> Exercise aim:
Give again only the lines from the line that holds "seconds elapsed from" to the end of the data, inclusive, omitting all pictures.

-------- Input data --------

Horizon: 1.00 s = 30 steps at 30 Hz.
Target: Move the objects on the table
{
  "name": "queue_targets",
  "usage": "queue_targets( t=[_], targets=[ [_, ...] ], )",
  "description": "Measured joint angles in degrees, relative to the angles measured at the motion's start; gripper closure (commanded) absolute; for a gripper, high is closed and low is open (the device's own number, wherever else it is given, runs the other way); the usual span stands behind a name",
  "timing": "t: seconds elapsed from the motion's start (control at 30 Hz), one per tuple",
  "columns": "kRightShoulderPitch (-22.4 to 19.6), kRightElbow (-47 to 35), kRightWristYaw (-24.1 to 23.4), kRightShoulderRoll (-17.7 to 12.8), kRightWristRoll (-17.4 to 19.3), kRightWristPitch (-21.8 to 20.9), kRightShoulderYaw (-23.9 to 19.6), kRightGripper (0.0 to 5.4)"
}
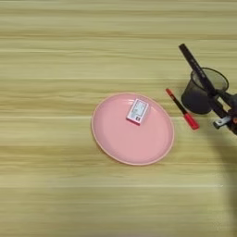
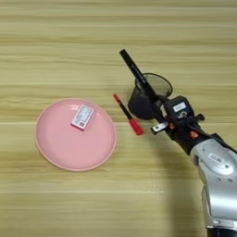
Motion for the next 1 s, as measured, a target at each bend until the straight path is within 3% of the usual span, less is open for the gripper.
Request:
queue_targets(
  t=[0.63, 1.0],
  targets=[
    [1.8, 7.7, -2.0, -0.6, 0.6, -0.2, -7.0, 4.41],
    [2.2, 12.8, -2.2, -0.9, 1.1, -1.4, -8.4, 4.41]
  ],
)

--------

> Task output:
  "timing": "t: seconds elapsed from the motion's start (control at 30 Hz), one per tuple",
  "columns": "kRightShoulderPitch (-22.4 to 19.6), kRightElbow (-47 to 35), kRightWristYaw (-24.1 to 23.4), kRightShoulderRoll (-17.7 to 12.8), kRightWristRoll (-17.4 to 19.3), kRightWristPitch (-21.8 to 20.9), kRightShoulderYaw (-23.9 to 19.6), kRightGripper (0.0 to 5.4)"
}
Motion for the next 1 s, as measured, a target at each bend until the straight path is within 3% of the usual span, less is open for the gripper.
Request:
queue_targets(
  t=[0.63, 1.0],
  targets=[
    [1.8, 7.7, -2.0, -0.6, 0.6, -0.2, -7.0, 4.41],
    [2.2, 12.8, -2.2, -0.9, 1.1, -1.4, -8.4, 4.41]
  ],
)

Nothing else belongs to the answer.